Rabino Nilton Bonder sobre coronavírus: 'Os ativos mais valiosos não serão o dólar ou papel higiênico, mas com quem podemos contar'

Maria Fortuna
Nilton Bonder, rabino mais antigo em atividade no Brasil

RIO — Se não se pode ir à sinagoga por causa do coronavírus, a sinagoga vai até você. O rabino Nilton Bonder transferiu para um aplicativo de reuniões coletivas o serviço religioso que acontecia no templo da Barra da Tijuca, diariamente, às 7h30. Sextas e sábados, dias festivos na tradição judaica, o horário muda para 19h e 21h30, respectivamente. É quando ele tem proferido ensinamentos para 300 pessoas do outro lado da tela.
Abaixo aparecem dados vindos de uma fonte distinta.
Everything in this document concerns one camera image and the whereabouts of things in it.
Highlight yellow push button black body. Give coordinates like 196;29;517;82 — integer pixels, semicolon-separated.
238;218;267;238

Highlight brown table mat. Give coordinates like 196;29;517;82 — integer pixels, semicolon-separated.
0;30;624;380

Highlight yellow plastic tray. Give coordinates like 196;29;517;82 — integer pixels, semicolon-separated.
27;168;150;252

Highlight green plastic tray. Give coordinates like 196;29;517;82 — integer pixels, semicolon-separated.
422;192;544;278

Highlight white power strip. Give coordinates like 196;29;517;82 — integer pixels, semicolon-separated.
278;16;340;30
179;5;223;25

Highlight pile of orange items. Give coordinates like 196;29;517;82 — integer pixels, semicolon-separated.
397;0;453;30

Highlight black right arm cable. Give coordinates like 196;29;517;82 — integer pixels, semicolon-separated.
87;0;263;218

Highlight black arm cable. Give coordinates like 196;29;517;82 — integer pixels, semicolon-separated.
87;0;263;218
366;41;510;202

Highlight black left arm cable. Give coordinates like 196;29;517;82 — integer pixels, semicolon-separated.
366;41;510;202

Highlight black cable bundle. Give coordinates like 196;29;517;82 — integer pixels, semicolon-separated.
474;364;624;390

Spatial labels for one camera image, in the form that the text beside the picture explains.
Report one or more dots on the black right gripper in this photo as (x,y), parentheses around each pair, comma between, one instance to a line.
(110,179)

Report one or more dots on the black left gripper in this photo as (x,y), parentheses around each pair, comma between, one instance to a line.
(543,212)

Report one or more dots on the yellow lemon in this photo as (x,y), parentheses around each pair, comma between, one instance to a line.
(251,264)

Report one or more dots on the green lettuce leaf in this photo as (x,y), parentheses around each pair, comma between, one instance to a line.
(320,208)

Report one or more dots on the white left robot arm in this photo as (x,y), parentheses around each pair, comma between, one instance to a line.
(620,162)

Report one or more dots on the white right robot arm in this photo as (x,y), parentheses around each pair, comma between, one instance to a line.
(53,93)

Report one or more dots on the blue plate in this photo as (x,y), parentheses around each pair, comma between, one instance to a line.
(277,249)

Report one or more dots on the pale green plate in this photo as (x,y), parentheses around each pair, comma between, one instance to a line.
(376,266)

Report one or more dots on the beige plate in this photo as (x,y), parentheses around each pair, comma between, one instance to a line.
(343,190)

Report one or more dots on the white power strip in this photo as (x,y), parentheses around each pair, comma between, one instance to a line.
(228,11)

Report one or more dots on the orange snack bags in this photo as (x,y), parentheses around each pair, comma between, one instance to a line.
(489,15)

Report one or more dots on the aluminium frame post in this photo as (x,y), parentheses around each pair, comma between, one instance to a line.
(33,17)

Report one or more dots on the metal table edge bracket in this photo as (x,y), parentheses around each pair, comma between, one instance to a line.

— Todo mundo fala ao mesmo tempo, é uma confusão — diverte-se. — Abro mão da organização porque o mais bonito é colocar todos juntos neste momento.

Rabino mais antigo em atividade no Brasil (são 30 anos de rabinato), o gaúcho de 61 anos mora em São Conrado com a mulher, a arquiteta e artista plástica Esther. O casal vivia a “síndrome do ninho vazio” com a saída dos dois filhos de casa. Mas a quarentena reuniu todos de volta.

Bonder aproveita o recolhimento para escrever quatro livros novos da série “Reflexos e reflexões”. Dois já foram publicados pela Rocco e abordam os temas risco e alegria. O terceiro, previsto para julho, fala sobre cura. A nova leva é dedicada ao afeto, ritmo, sexo e poder.

— Mas o melhor do meu dia tem sido ordenar a casa e meu olhar para a vida.

Que desafios a quarentena traz?

Os desafios são planejamento, divisão de tarefas, criação de uma rotina nova, convívio intenso. Como em todos os momentos maiores da vida, os problemas espelham o tal "lado bom". Ter que planejar produz outro cuidado para consigo, as tarefas fazem perceber o quanto podemos ser autônomos, novas rotinas abrem oportunidades para coisas que não se fazia há muito tempo e o convívio reforça vínculos.